HTHC stands for Heterogeneous Tasks on Homogeneous Cores. It is a tool for fast training of generalized linear models (GLM) with a heterogeneous algorithm on a single instance of a multicore or manycore CPU.

## Explanation

In the recent years, the CPUs have evolved from single core devices to machines composed of multiple cores. A notable example are standalone manycore processors with tens of cores running on a single socket, enabling them to catch up with the trend of high performance parallel programming which had been popularized by other manycore devices such as graphic cards.

One of commonly encountered use cases of this paradigm is machine learning. An instance of ML which we consider in our program are generalized linear models (GLM), widely used for fast regression and classification. The popular examples of GLMs are support vector machines and elastic networks.

Under the hood, GLMs are optimization tasks performed on the given datasets. Different approaches apply to these computations. A straightforward arrangement is to let the optimization iterate multiple times over the entire dataset. A more sophisticated approach picks the most relevant data points and processes them in a block fashion.

HTHC [1] applies the latter approach by running two tasks: one selects dynamically the most relevant data, while the other is running the optimizer. The declared target hardware is the second generation of Intel Xeon Phi processors (Knight Landing, Knights Mill) where we benefit from their fast scratchpad on-package memory by delegating to it the more compute-intensive optimizer task.

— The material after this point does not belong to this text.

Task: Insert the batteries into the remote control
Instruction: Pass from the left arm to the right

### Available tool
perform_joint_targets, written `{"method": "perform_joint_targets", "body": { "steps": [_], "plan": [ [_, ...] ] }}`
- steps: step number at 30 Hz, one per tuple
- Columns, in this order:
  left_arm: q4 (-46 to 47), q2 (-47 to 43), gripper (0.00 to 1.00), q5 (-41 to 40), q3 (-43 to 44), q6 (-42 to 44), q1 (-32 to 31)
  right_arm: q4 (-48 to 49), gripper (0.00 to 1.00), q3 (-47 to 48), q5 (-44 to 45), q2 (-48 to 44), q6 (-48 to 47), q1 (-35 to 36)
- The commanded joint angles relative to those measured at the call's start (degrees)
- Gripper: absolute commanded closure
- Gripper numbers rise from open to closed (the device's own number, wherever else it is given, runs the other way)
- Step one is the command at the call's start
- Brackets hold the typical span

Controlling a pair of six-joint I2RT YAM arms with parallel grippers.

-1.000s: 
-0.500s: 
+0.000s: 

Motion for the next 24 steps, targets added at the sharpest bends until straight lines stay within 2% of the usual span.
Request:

We gain a significant speedup against the straightforward implementation and from 2$\times$ to an order of magnitude against the state-of-the art when working with dense data. We also show that HTHC performs on par with DuHL [2] - an analoguous scheme implemented on a heterogeneous CPU-GPU system.

## Details

Our algorithm uses Asynchronous Block Coordinate Descent with a duality-gap based coordinate selection scheme. The program consists of two tasks $\mathcal A$ and $\mathcal B$ running in parallel:

• Task $\bf{\mathcal A}$ performs coordinate selection based on the greatest contribution to the current global duality gap. If a separate high-bandwidth memory is available, it allocates its data to the regular memory.
• Task $\bf{\mathcal B}$ performs asynchronous updates on a block of coordinates selected by Task $\mathcal A$. The solver of choice is TPA-SCD [3]. If a separate high-bandwidth memory is available, it allocates its data to the high-bandwidth memory.

The scheme contains 4 levels of parallelism:

1. Tasks A and B run in parallel to each other.
2. Both tasks perform parallel updates on their own data: while A updates duality gaps of multiple coordinates at the same time, B executes updates over multiple data points in asynchronous fashion.
3. Task B uses multiple threads per data point, parallelizing algebraic operations performed over the data vector: dot product and “axpy”.
4. Both task use SIMD instructions (implemented with Intel Intrinsics for AVX-512) for their compute-heavy operations.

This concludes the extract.